*** Block opens ***

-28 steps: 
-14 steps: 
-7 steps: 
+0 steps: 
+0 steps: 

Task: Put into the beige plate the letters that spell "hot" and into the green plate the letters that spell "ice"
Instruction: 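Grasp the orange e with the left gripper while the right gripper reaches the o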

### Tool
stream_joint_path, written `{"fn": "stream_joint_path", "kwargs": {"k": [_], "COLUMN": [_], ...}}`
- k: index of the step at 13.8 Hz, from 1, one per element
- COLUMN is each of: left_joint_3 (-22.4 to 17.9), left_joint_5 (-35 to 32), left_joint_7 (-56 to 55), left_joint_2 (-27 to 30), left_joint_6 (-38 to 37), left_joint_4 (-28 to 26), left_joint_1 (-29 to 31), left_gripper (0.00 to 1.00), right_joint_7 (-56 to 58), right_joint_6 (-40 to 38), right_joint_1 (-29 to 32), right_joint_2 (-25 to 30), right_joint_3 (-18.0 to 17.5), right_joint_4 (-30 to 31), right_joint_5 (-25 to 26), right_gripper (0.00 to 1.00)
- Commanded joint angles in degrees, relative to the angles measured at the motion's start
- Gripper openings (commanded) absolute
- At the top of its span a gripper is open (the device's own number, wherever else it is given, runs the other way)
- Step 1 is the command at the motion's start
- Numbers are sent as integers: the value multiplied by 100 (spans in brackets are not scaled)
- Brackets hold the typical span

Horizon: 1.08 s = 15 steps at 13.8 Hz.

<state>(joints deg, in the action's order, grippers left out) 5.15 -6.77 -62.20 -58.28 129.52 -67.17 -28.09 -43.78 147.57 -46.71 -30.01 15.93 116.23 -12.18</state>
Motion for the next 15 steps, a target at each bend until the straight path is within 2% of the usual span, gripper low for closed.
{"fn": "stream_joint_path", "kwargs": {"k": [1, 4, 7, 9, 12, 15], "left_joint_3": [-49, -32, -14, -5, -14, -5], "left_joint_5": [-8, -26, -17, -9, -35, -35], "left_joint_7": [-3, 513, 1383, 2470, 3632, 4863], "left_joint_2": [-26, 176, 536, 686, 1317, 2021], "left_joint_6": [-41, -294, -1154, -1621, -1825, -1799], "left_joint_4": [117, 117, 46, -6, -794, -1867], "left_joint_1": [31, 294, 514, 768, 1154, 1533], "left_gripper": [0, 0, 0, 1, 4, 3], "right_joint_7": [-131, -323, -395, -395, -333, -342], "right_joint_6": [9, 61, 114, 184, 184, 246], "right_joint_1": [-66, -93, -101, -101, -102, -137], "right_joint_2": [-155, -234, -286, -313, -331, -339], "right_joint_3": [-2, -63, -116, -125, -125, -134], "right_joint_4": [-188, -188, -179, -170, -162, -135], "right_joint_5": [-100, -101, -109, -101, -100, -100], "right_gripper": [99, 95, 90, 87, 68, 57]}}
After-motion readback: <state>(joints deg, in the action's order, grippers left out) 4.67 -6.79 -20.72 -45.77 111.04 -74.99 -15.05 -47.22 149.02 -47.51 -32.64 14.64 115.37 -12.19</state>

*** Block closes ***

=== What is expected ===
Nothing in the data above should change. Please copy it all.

=== Response box ===
-28 steps: 
-14 steps: 
-7 steps: 
+0 steps: 
+0 steps: 

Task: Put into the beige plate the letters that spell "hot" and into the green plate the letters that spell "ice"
Instruction: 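Grasp the orange e with the left gripper while the right gripper reaches the o
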
### Tool
stream_joint_path, written `{"fn": "stream_joint_path", "kwargs": {"k": [_], "COLUMN": [_], ...}}`
- k: index of the step at 13.8 Hz, from 1, one per element
- COLUMN is each of: left_joint_3 (-22.4 to 17.9), left_joint_5 (-35 to 32), left_joint_7 (-56 to 55), left_joint_2 (-27 to 30), left_joint_6 (-38 to 37), left_joint_4 (-28 to 26), left_joint_1 (-29 to 31), left_gripper (0.00 to 1.00), right_joint_7 (-56 to 58), right_joint_6 (-40 to 38), right_joint_1 (-29 to 32), right_joint_2 (-25 to 30), right_joint_3 (-18.0 to 17.5), right_joint_4 (-30 to 31), right_joint_5 (-25 to 26), right_gripper (0.00 to 1.00)
- Commanded joint angles in degrees, relative to the angles measured at the motion's start
- Gripper openings (commanded) absolute
- At the top of its span a gripper is open (the device's own number, wherever else it is given, runs the other way)
- Step 1 is the command at the motion's start
- Numbers are sent as integers: the value multiplied by 100 (spans in brackets are not scaled)
- Brackets hold the typical span

Horizon: 1.08 s = 15 steps at 13.8 Hz.

<state>(joints deg, in the action's order, grippers left out) 5.15 -6.77 -62.20 -58.28 129.52 -67.17 -28.09 -43.78 147.57 -46.71 -30.01 15.93 116.23 -12.18</state>
Motion for the next 15 steps, a target at each bend until the straight path is within 2% of the usual span, gripper low for closed.
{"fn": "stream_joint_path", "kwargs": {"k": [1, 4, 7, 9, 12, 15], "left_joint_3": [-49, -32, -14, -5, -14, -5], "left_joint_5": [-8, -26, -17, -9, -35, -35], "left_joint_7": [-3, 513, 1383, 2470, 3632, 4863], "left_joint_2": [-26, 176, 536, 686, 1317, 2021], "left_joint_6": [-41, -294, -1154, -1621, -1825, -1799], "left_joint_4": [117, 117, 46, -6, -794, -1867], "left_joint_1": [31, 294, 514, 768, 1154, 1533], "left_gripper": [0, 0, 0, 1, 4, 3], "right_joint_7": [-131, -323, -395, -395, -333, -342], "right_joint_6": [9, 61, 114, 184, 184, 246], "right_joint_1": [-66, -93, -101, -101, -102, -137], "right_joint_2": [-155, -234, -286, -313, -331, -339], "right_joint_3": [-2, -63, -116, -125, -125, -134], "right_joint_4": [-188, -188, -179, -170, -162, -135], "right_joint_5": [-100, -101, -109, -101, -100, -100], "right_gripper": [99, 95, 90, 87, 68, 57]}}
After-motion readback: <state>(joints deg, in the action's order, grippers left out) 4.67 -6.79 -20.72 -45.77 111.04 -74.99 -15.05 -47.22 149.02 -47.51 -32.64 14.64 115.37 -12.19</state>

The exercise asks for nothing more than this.